Simulation Methods

Energy Research, Inc. has been one of the leading organizations involved in the development of mathematical models and associated computer codes for
simulation of nuclear power plant systems and accidents.

Examples of advanced simulation models include:

  • Accident Diagnostics Analysis & Management System (ADAM-System ©) - Designed, developed and copyrighted by Energy Research, Inc., the ADAM-System is the first and most comprehensive multi-purpose, multi-functional simulation platform that is used to provide national nuclear regulatory organizations and the
    utility emergency response staff an easy to use tool to diagnose and prognoses accidents using on-line measured plant data, supplemental with much
    faster (i.e., several orders of magnitude) than real-time computer simulations. Currently, ADAM-systems are operational for the following nuclear power plants:
    • Beznau (Switzerland)
    • Leibstadt (Switzerland)
    • Gösgen (Switzerland)
    • Mühleberg (Switzerland)
    • Novovoronezh Unit 5 (Russian Federation)
    • Bohunice V2 (Slovakia)
    • Mochavce-1 (Slovakia)
    • Paks (Hungary)
    • Armenian Nuclear Power Plant (Armenia)
    • Sizewell-B (preliminary version) (UK)

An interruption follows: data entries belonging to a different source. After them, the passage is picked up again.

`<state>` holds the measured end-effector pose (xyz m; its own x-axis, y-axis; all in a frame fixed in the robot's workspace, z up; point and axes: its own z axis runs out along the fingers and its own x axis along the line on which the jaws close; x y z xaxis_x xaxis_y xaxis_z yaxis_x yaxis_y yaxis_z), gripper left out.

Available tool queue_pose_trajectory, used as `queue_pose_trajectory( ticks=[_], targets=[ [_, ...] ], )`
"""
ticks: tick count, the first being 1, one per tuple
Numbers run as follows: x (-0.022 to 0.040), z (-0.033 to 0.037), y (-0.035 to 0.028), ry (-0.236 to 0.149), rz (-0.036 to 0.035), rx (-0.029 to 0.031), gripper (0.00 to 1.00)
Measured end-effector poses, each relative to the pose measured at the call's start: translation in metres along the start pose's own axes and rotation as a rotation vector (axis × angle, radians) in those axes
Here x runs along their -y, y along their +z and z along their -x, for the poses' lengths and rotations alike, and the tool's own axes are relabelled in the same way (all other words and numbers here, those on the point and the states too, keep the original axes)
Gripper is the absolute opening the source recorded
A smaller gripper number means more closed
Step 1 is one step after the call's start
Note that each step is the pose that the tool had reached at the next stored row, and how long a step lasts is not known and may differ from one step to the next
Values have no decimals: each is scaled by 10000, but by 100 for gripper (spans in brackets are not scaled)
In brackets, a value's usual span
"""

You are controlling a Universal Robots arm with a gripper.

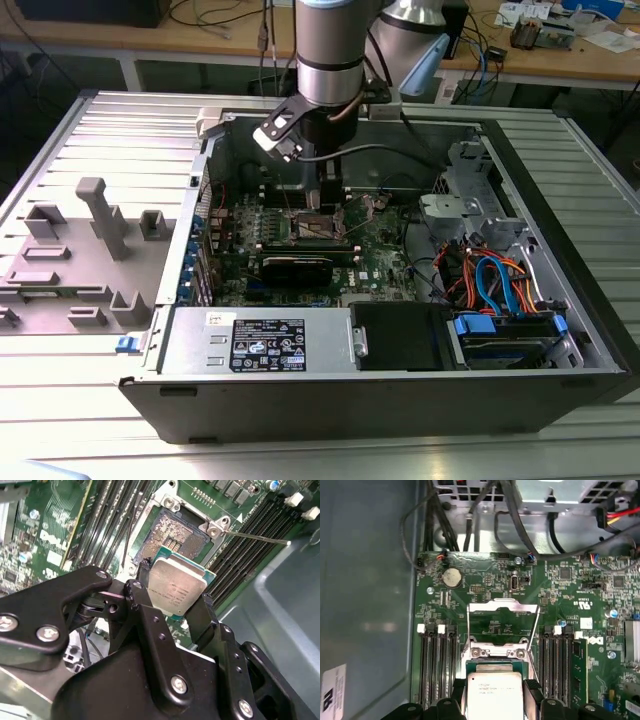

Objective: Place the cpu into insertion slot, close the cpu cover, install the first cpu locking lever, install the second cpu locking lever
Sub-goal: 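Place the cpu into insertion slot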

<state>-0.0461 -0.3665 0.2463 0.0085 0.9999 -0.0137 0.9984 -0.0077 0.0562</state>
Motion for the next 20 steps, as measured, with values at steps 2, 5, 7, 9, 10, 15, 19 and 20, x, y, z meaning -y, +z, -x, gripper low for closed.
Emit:
queue_pose_trajectory(
  ticks=[2, 5, 7, 9, 10, 15, 19, 20],
  targets=[
    [2, -1, 36, 229, -2, 11, 55],
    [8, -1, 85, 410, -6, 23, 55],
    [22, 0, 105, 427, 68, 25, 55],
    [28, -1, 113, 408, 180, 18, 55],
    [30, -2, 119, 366, 242, 11, 55],
    [39, -2, 125, 329, 255, 11, 55],
    [44, -2, 153, -3, 293, -12, 55],
    [47, -2, 162, -116, 295, -20, 55]
  ],
)
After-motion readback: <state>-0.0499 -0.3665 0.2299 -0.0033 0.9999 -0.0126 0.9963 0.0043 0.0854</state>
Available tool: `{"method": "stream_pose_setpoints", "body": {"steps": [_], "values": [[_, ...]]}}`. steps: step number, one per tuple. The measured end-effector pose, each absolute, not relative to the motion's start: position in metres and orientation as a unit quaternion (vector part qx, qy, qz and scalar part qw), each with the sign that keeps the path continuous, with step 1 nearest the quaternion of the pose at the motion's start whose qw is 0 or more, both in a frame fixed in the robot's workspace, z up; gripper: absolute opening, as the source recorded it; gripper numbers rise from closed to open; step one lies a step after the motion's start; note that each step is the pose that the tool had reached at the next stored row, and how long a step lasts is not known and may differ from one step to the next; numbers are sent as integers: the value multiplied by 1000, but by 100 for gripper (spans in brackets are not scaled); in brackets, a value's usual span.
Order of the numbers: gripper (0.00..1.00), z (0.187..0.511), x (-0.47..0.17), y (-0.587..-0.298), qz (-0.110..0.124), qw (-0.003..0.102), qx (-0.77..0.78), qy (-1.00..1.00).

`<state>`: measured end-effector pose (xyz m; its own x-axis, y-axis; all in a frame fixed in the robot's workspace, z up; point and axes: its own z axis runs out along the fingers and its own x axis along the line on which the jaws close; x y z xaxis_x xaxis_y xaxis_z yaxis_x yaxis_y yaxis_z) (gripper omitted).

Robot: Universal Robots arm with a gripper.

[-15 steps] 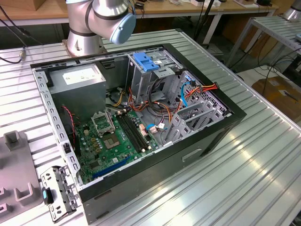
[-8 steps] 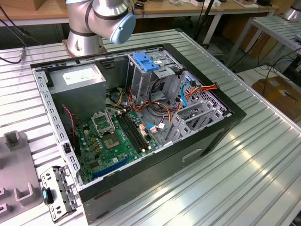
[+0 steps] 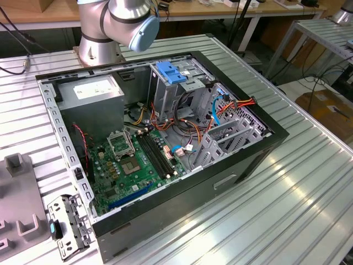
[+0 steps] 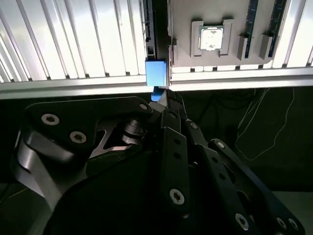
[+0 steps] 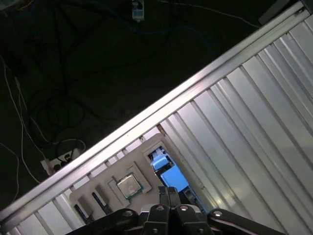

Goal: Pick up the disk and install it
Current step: 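Pick up the disk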

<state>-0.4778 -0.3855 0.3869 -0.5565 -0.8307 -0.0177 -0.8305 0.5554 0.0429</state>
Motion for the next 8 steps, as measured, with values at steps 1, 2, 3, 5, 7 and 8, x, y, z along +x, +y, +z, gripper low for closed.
{"method": "stream_pose_setpoints", "body": {"steps": [1,2,3,5,7,8], "values": [[11,387,-478,-386,-23,3,481,-876],[11,386,-478,-385,-23,3,489,-872],[11,386,-478,-385,-23,3,502,-865],[11,386,-477,-385,-21,4,511,-860],[11,384,-474,-382,-15,5,514,-857],[11,383,-474,-380,-14,6,515,-857]]}}
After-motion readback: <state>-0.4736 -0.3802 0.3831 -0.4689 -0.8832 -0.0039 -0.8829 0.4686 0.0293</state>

    The ADAM-System uses a specifically-designed and developed Graphical User Interface (GUI) based on state-of-the-art software technology.

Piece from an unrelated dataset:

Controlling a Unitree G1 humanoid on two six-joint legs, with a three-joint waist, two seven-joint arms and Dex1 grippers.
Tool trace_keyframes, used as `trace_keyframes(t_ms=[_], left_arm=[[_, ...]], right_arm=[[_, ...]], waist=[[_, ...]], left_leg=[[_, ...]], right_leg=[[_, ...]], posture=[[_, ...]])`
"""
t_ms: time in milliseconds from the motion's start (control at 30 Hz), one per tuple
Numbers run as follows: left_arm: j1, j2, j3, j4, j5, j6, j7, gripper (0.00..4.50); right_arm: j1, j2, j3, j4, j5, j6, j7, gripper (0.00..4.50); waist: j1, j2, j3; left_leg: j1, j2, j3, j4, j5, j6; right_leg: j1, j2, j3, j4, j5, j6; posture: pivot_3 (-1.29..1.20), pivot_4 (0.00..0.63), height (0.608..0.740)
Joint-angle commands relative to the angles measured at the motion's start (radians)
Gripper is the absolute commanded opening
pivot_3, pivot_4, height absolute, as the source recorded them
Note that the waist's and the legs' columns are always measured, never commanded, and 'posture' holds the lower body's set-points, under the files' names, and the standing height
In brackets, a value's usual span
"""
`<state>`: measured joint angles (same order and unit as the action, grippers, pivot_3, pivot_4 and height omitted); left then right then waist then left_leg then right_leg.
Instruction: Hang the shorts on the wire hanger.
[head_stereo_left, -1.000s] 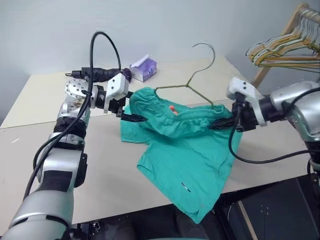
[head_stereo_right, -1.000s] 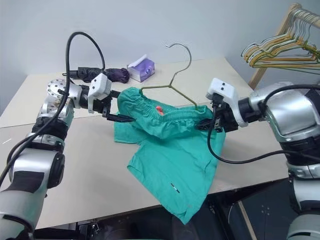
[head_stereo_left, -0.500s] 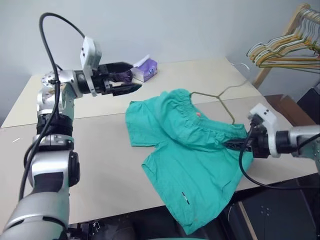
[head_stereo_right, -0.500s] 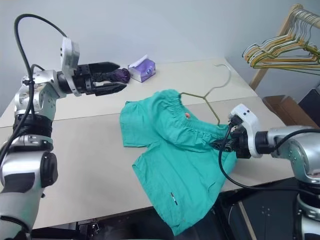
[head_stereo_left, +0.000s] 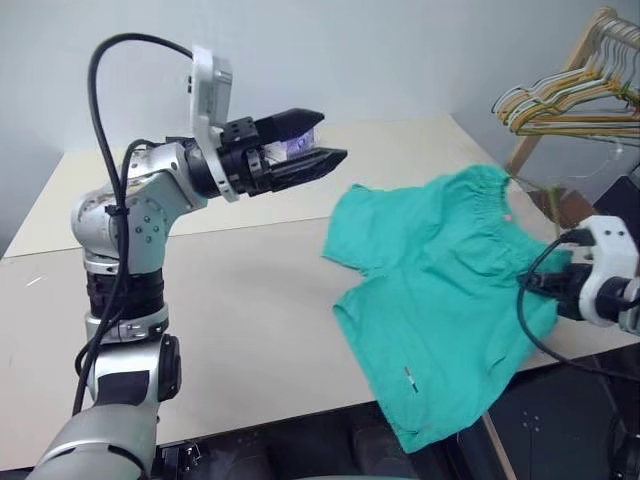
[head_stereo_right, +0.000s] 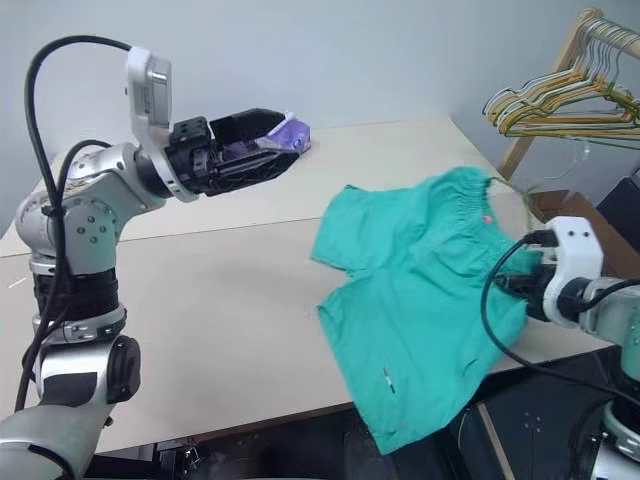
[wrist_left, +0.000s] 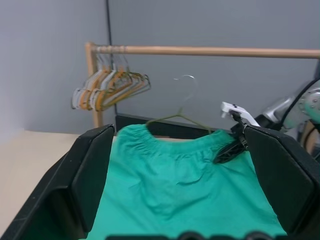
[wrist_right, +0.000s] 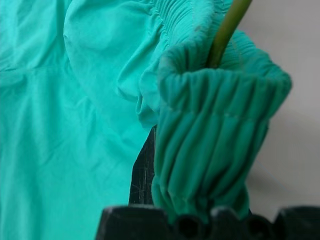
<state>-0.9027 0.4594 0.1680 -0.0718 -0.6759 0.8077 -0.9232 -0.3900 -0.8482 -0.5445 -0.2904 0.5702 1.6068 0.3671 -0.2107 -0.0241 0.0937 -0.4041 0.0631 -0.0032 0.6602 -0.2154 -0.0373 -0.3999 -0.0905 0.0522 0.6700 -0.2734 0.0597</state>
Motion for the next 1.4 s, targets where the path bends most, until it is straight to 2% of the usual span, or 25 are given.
trace_keyframes(t_ms=[33,267,433,633,833,1033,1400], left_arm=[[-0.039,-0.01,0.028,-0.024,-0.03,-0.026,0.049,4.47],[-0.066,-0.032,0.041,-0.015,-0.067,-0.041,0.094,4.47],[-0.071,-0.043,0.031,-0.012,-0.078,-0.059,0.104,4.47],[-0.077,-0.046,0.03,-0.007,-0.088,-0.071,0.114,4.47],[-0.069,-0.038,0.025,-0.009,-0.086,-0.075,0.105,4.47],[-0.062,-0.03,0.017,-0.019,-0.085,-0.077,0.1,4.47],[-0.059,-0.016,0.008,-0.019,-0.085,-0.074,0.101,4.47]], right_arm=[[-0.092,-0.06,-0.059,0.071,0.023,0.008,-0.118,0.0],[-0.355,-0.136,-0.107,0.357,0.021,0.008,-0.371,0.0],[-0.486,-0.155,-0.123,0.487,0.013,0.008,-0.485,0.0],[-0.62,-0.138,-0.225,0.624,-0.107,0.008,-0.617,0.0],[-0.711,-0.124,-0.31,0.703,-0.265,-0.024,-0.663,0.0],[-0.748,-0.121,-0.387,0.81,-0.358,-0.085,-0.687,0.0],[-0.729,-0.128,-0.437,0.92,-0.405,-0.176,-0.685,0.0]], waist=[[-0.001,0.0,0.0],[0.001,0.001,0.0],[0.0,0.001,0.0],[0.002,0.004,0.0],[0.002,0.006,-0.001],[0.001,0.009,-0.003],[-0.001,0.009,-0.003]], left_leg=[[0.0,0.0,0.0,0.0,0.0,0.0],[0.0,-0.001,0.0,-0.001,-0.001,0.001],[0.0,-0.001,0.001,-0.001,-0.001,0.002],[0.001,-0.001,0.001,-0.001,-0.001,0.002],[0.0,-0.002,0.002,-0.001,-0.001,0.002],[0.001,-0.002,0.002,-0.002,-0.001,0.002],[0.002,-0.002,0.002,-0.002,-0.001,0.002]], right_leg=[[0.0,0.0,0.0,0.0,0.0,0.0],[0.002,0.0,0.001,-0.005,0.0,0.0],[0.003,0.0,0.001,-0.006,0.0,0.0],[0.003,-0.001,0.002,-0.006,0.0,0.0],[0.002,-0.001,0.002,-0.007,0.0,0.001],[0.003,-0.001,0.002,-0.007,0.0,0.001],[0.004,-0.001,0.003,-0.007,0.0,0.001]], posture=[[-0.21,0.06,0.74],[-0.21,0.06,0.74],[-0.22,0.056,0.74],[-0.21,0.051,0.74],[-0.21,0.044,0.74],[-0.2,0.04,0.74],[-0.2,0.039,0.74]])
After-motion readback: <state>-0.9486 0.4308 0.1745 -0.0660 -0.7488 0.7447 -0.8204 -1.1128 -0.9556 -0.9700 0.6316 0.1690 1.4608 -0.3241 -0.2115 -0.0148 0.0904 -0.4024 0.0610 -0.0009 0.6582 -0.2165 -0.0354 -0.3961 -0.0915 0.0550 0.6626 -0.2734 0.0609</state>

  • E R I In-Vessel Recovery (ERI IVR) - Designed and developed by Energy Research, Inc., as part of work performed for the U. S. Nuclear Regulatory
    Commission to provide a mechanistic capability for analysis of lower head integrity by external cooling, and to assess the likelihood of vessel failure.
    The code uses an advanced GUI that was developed by Energy Research, Inc. This code was used by Energy Research, Inc. as part of a study for the U.S.
    Nuclear Regulatory Commission (NRC), to assess the likelihood of the lower head failure in the Westinghouse AP1000 nuclear power plant
    (See NUREG/CR-6849 for more details)
  • ERPRA-ST - Designed and developed by Energy Research, Inc. to use an extremely efficient rate-dependent algorithm for calculation of radiological
    releases following severe accidents based on parametric aerosol removal and deposition models. The code uses an advanced Graphical User Interface (GIU)
    that was developed by Energy Research, Inc. ERPRA-ST is also an integral element of the Energy Research, Inc. Level-2 probabilistic safety assessment
    (PSA) methodology including a capability for uncertainty analysis.
  • ERPRA-BURN - Designed and developed by Energy Research, Inc. to enable stochastic analysis of hydrogen and carbon monoxide combustion and
    determination of the conditional containment failure probability, using the stress-strength interference concept and a stratified Monte Carlo sampling
    technique. ERPRA-BURN also uses an advanced GUI that was developed by Energy Research, Inc. It has been used in Level-2 PSA studies for more than 20
    nuclear power plants worldwide.
  • ERPRA-ROCKET - Designed and developed by Energy Research, Inc. to calculate the lift-off potential of a reactor pressure vessel subject to break
    formed at the lower head of user-specified size. The uncertainty analysis methodology implemented in ERPRA-ROCKET uses a simple Monte Carlo technique
    together with a full integration of the NRC-sponsored MELCOR code for analysis of reactor blow-down, reactor cavity pressurization, and vessel lift-off,
    including the impact of restraints, atmospheric drag, and other contributing parameters. ERPRA-ROCKET uses an advanced GIU that was also designed and developed
    by Energy Research, Inc.
  • ERI - PSAC - The Energy Research, Inc. Pool Swell Analysis Code (PSAC) is based on a mechanistic modeling of bubble growth and hydrodynamic behavior to predict the hydrodynamic response of a pressure suppression pool to a large break loss of coolant accident in boiling water reactors. The code includes a multi-vent clearing model, bubble dynamics (based on the solution to the Rayleigh equation), a semi-empirical bubble rise model, and the influence of pool inertial and other controlling parameters. ERI-PSAC is designed with a modern graphical user interface, and it has been successfully benchmarked against the General Electric Pool Swell Test Facility (PSTF) experimental data. The code was used as the basis of the approval of the Toshiba/Westinghouse GOTHIC analyses in support of the Combined Licensed Application for the South Texas units 3&4 nuclear power plants. The code is available upon request (approval for release by USNRC is required).